# EXERCISE GOAL:
Repeat the full listing below verbatim and keep the images out.

# DATA BELOW:
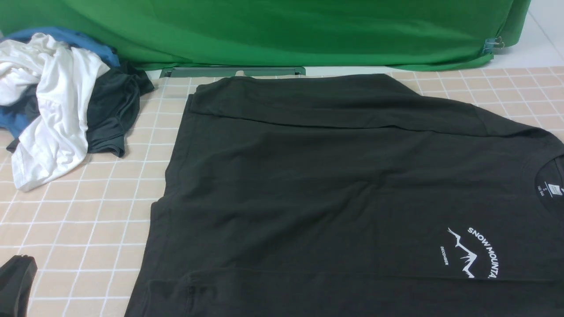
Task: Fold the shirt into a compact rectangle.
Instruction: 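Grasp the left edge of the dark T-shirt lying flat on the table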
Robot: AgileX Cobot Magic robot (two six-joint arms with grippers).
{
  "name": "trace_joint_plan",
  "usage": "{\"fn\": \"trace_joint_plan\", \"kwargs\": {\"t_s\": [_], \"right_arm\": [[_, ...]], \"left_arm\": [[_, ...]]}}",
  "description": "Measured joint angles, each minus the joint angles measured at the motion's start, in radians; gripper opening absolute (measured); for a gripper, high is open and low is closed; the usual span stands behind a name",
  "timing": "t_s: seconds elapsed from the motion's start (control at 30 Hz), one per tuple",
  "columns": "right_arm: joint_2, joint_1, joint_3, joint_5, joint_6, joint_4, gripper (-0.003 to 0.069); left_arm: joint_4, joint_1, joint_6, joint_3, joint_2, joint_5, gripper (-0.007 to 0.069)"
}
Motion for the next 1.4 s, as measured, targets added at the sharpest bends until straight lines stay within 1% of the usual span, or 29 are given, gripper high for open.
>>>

# EXERCISE ANSWER:
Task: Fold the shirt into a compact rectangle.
Instruction: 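Grasp the left edge of the dark T-shirt lying flat on the table
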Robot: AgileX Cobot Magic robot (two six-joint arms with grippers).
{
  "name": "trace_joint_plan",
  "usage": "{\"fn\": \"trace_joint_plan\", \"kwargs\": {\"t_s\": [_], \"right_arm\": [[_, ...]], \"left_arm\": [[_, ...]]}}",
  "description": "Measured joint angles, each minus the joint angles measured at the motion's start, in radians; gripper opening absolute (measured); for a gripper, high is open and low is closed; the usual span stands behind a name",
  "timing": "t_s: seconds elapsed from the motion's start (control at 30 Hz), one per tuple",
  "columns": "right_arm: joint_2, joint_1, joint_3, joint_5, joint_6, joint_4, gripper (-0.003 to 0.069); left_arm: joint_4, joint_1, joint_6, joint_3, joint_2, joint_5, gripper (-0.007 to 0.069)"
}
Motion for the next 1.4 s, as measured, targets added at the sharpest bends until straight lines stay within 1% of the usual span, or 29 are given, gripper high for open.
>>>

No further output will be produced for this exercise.